After the consumption of two strains of A. muciniphila, the motor abilities were evaluated through the Pole test, Wire suspension test73, and the Rotarod test78, which measured the locomotor ability of the hind limbs. In the Pole test, the time taken for the mouse’s head to descend completely from the top to the floor was measured using a straight wooden pole with a diameter of 1 cm and a height of 60 cm. This measurement was used to assess the muscle strength of the mouse. The Wire test involved placing the mouse on a 120 cm wire and measuring the time it could hold on before falling off. This method was used to evaluate the muscle endurance of the mouse. The Rotarod test involved placing the mouse on a rotating rod with a diameter of 3 cm and setting it to rotate at 30 rpm. The time it took for the mouse to fall off the rotating rod was measured. This method was used to evaluate the locomotor ability and motor skills of the mouse’s hind limbs. All motor ability tests were conducted with a time limit of 300 s, and the evaluations were performed at monthly intervals.

Statistics and reproducibility

All statistical analyses are reported as the mean ± standard error of the mean (SEM). Statistical comparisons were conducted using Student’s t-test or one-way ANOVA, as appropriate. The differences in the relative abundance of bacterial populations were analyzed using the Mann–Whitney sum rank tests in R software. Significance was declared at P < 0.05 with Benjamini and Hochberg’s adjustment. The normality of the data was assessed using the Shapiro–Wilk test. The homogeneity of variance was tested using Levene’s test. If the assumptions for parametric tests were violated, non-parametric alternatives such as the Mann–Whitney U test or Kruskal–Wallis test were used instead.

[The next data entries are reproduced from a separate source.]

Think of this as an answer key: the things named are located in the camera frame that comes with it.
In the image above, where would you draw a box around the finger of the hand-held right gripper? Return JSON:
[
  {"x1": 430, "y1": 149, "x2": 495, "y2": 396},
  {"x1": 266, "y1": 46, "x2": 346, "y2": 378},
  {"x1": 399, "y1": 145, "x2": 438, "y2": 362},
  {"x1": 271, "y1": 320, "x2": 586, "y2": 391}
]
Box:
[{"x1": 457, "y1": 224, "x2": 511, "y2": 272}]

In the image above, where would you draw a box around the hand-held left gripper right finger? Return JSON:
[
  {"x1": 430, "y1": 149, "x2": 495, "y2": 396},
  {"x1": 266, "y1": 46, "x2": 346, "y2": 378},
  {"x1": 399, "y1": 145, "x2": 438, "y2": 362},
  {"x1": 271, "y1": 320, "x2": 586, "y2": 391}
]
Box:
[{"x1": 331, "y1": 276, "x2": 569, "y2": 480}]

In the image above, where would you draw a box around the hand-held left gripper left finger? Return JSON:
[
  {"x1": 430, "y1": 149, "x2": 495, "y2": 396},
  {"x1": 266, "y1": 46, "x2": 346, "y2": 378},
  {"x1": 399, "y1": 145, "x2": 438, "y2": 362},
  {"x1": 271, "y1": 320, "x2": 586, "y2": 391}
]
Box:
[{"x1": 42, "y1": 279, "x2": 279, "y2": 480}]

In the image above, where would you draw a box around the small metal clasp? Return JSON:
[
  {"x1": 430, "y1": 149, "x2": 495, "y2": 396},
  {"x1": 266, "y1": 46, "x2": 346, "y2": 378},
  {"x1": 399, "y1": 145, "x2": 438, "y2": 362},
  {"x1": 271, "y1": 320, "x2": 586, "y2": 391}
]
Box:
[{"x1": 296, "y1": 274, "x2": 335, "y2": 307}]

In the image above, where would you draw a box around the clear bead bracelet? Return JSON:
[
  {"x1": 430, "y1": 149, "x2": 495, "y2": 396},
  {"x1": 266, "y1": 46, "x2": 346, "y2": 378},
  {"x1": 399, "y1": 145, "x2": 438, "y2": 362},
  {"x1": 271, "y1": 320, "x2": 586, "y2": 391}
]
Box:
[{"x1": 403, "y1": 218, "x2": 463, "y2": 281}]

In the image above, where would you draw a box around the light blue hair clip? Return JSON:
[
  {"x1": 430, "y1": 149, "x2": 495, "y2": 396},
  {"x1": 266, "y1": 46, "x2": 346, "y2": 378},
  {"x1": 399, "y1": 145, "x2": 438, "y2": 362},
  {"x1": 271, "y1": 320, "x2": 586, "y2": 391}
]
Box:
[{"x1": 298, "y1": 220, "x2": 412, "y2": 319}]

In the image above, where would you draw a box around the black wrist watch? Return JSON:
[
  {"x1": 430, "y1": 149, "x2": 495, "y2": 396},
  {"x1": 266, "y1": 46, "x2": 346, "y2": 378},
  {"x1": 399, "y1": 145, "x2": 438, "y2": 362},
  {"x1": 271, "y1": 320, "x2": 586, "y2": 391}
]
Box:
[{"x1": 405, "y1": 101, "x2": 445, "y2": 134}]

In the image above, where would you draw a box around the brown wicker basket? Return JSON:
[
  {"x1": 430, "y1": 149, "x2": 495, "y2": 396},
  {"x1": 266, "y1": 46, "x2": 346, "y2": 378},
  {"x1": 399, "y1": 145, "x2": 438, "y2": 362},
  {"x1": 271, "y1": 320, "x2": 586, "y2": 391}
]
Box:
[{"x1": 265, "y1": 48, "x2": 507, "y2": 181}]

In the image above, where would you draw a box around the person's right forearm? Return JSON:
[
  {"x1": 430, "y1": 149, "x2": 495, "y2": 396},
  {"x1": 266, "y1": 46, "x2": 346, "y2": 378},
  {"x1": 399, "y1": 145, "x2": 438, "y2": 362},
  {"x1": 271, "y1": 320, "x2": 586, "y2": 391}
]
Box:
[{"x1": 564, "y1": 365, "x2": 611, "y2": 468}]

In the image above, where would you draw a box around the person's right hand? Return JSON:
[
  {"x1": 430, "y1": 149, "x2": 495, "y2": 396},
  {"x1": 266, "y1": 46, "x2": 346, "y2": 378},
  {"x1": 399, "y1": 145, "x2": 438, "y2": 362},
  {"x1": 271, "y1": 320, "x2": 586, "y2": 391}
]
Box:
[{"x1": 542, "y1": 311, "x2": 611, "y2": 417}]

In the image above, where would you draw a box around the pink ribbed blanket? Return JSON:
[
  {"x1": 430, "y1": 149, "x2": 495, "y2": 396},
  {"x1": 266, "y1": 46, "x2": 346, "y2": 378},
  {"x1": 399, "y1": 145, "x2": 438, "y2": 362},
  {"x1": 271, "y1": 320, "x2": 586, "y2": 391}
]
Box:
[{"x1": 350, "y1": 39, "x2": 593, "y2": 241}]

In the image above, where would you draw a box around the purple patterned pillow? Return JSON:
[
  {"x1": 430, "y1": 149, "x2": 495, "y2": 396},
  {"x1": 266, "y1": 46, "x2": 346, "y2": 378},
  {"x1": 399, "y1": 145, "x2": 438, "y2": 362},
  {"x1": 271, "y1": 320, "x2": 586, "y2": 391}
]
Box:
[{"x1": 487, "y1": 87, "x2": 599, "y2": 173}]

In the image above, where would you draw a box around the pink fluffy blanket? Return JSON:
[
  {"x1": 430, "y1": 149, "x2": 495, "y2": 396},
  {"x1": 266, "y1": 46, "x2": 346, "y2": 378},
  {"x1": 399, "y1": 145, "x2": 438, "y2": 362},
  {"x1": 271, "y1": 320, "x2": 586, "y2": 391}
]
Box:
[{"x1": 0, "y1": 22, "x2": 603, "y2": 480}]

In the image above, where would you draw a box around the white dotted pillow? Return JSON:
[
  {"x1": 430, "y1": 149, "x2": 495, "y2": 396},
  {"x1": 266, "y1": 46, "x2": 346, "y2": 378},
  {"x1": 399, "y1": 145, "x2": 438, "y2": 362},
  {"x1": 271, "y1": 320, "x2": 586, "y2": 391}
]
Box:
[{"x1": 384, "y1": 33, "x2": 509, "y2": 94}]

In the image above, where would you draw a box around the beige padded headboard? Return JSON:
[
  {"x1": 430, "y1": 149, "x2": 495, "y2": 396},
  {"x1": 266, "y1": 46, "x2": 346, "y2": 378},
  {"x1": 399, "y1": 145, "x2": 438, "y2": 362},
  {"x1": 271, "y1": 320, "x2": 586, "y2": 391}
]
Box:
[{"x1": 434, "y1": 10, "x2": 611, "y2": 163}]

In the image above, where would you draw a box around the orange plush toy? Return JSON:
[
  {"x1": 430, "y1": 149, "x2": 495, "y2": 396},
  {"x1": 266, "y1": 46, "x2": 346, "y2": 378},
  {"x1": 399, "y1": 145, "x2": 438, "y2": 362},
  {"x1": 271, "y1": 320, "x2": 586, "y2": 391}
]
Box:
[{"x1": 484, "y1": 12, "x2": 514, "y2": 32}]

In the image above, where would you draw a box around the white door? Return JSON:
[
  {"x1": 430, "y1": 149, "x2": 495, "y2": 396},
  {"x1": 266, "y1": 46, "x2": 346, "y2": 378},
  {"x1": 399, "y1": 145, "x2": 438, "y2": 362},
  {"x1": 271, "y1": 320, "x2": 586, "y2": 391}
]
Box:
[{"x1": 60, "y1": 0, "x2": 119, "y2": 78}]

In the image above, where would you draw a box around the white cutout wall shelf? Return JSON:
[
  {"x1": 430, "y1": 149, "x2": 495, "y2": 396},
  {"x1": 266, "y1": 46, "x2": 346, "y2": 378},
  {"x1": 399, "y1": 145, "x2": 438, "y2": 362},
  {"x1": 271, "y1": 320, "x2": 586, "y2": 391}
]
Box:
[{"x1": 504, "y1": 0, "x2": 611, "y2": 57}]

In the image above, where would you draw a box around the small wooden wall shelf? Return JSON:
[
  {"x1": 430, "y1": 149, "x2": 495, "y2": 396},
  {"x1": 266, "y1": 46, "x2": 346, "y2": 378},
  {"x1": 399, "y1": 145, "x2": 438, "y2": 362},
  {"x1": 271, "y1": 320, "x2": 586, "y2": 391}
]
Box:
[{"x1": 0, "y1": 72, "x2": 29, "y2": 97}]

The sample size was determined based on prior studies and a priori power analysis (80% power, α = 0.05), which estimated that at least 15 mice per group were needed to detect an expected effect size of 0.8. To account for potential attrition due to aging-related mortality or other unexpected factors, an additional 2–3 mice were included in each group. Biological replicates were defined as individual mice within each experimental group, with sample sizes ranging from 15 to 18 per group. Measurements were taken from each mouse separately, ensuring independent observations. No technical replicates were included in the statistical analysis.

Ethics approval

Human fecal samples for FMT were collected from healthy participants who provided written informed consent. This study was approved by the Institutional Review Board (IRB) of Jeonbuk National University Hospital (Approval No. CHU_KOREAN_FOOD_2-2_2010) and conducted in accordance with the Declaration of Helsinki. All ethical regulations relevant to human research participants were followed.

Animal experiments were approved by the Institutional Animal Care and Use Committee (IACUC) of the Korea Basic Science Institute (Approval No. KBSI-IACUC-23-12) and conducted following the ARRIVE guidelines. We have complied with all relevant ethical regulations for animal use. A detailed study protocol, including research objectives, design, and analysis plan, was prepared before the study began but was not registered in a public database.

Reporting summary

Further information on research design is available in the Nature Portfolio Reporting Summary linked to this article.